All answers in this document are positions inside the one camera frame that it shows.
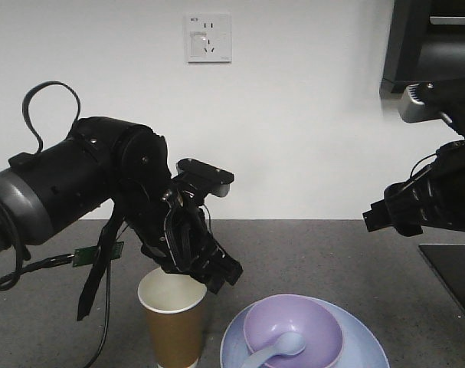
white power socket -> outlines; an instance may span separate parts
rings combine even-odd
[[[188,14],[185,16],[185,44],[188,63],[232,62],[230,14]]]

black strap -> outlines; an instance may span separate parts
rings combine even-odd
[[[79,114],[80,114],[80,100],[75,91],[67,86],[65,83],[59,82],[57,80],[50,80],[48,82],[44,82],[42,84],[39,84],[36,87],[31,88],[28,93],[26,94],[25,98],[23,99],[23,105],[22,105],[22,110],[23,110],[23,118],[25,119],[26,126],[28,129],[33,133],[35,136],[36,140],[38,141],[38,150],[36,151],[35,155],[38,155],[42,150],[43,150],[43,140],[41,136],[38,134],[36,129],[33,127],[33,123],[31,122],[30,118],[30,113],[29,113],[29,106],[31,99],[35,94],[37,94],[40,90],[43,90],[44,88],[48,86],[54,86],[54,85],[59,85],[67,88],[75,97],[76,102],[77,102],[77,113],[76,117],[74,119],[74,122],[76,122],[79,119]]]
[[[116,233],[123,224],[124,215],[120,207],[115,205],[110,219],[104,225],[97,242],[97,256],[93,267],[87,277],[86,284],[80,293],[79,307],[77,308],[77,320],[82,320],[89,315],[96,297],[97,289],[100,286],[101,278],[111,262],[113,245],[116,240]]]

light blue plate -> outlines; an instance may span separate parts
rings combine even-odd
[[[327,301],[311,298],[324,306],[341,326],[344,345],[333,368],[390,368],[384,350],[370,330],[346,310]],[[253,306],[244,308],[229,324],[220,349],[221,368],[241,368],[250,356],[243,335],[244,318]]]

purple bowl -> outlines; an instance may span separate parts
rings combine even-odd
[[[254,353],[288,331],[303,335],[306,349],[296,356],[274,356],[270,368],[328,368],[338,360],[343,337],[334,316],[313,299],[295,294],[278,294],[258,301],[244,320],[244,338]]]

black cable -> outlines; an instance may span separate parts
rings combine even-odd
[[[116,241],[120,239],[120,236],[123,235],[125,230],[128,229],[128,224],[126,224],[125,228],[120,232],[120,234],[116,237]],[[106,338],[108,336],[108,329],[110,327],[110,285],[111,285],[111,259],[108,261],[108,265],[106,267],[106,300],[105,300],[105,309],[104,309],[104,325],[103,325],[103,334],[101,335],[100,345],[98,346],[96,352],[91,357],[91,359],[86,363],[84,368],[89,368],[94,364],[96,359],[99,357],[101,352],[103,351],[104,344],[106,343]]]
[[[0,281],[0,291],[6,291],[14,287],[21,277],[23,268],[23,244],[18,232],[18,228],[12,219],[11,213],[5,205],[0,201],[0,222],[5,227],[11,244],[15,249],[15,270],[10,274],[9,278]]]
[[[210,232],[210,234],[214,234],[213,231],[211,230],[211,215],[210,215],[210,211],[208,210],[208,207],[204,204],[203,207],[205,207],[205,209],[207,210],[207,213],[208,213],[208,230]]]
[[[420,163],[422,163],[422,162],[425,161],[426,159],[429,159],[430,157],[436,156],[436,155],[437,155],[436,153],[432,153],[431,155],[425,156],[425,157],[423,157],[422,159],[420,159],[419,161],[417,161],[417,162],[414,164],[414,166],[413,166],[413,168],[412,168],[412,170],[411,170],[411,174],[409,174],[409,179],[413,177],[414,171],[416,170],[416,168],[418,167],[418,165],[419,165]]]
[[[73,257],[74,256],[71,254],[66,254],[66,255],[57,255],[55,257],[45,258],[42,261],[37,261],[37,262],[27,264],[21,269],[21,274],[26,274],[28,272],[35,272],[42,268],[52,268],[52,267],[57,267],[61,265],[68,265],[69,263],[72,262]],[[6,276],[2,276],[0,278],[0,284],[4,284],[5,282],[9,281],[10,279],[12,279],[13,276],[14,276],[14,273],[7,274]]]
[[[23,99],[22,112],[23,112],[23,118],[25,119],[26,126],[33,133],[34,137],[38,141],[38,149],[37,149],[35,155],[38,155],[43,150],[43,140],[42,140],[40,134],[38,134],[36,129],[33,127],[33,123],[31,122],[30,113],[29,113],[30,102],[31,102],[31,99],[33,98],[33,96],[36,93],[38,93],[40,90],[42,90],[42,89],[44,89],[44,88],[46,88],[48,86],[54,86],[54,85],[59,85],[59,86],[63,86],[65,88],[67,88],[74,95],[74,97],[76,99],[76,102],[77,102],[77,113],[76,113],[76,117],[75,117],[74,122],[73,122],[72,125],[74,125],[77,122],[77,120],[79,119],[79,114],[80,114],[79,96],[77,96],[76,92],[72,88],[67,86],[65,83],[59,82],[57,80],[50,80],[48,82],[44,82],[42,84],[39,84],[36,87],[31,88],[28,91],[28,93],[26,94],[25,98]]]

************

ABOUT THIS TASK:
Gather every line from the entries above where the word "separate" appears, and copy them.

YOUR SOLUTION:
white power socket -> outlines; an instance may span separate parts
black strap -> outlines; an instance may span separate parts
light blue plate -> outlines; an instance may span separate parts
purple bowl -> outlines; an instance may span separate parts
black cable -> outlines; an instance may span separate parts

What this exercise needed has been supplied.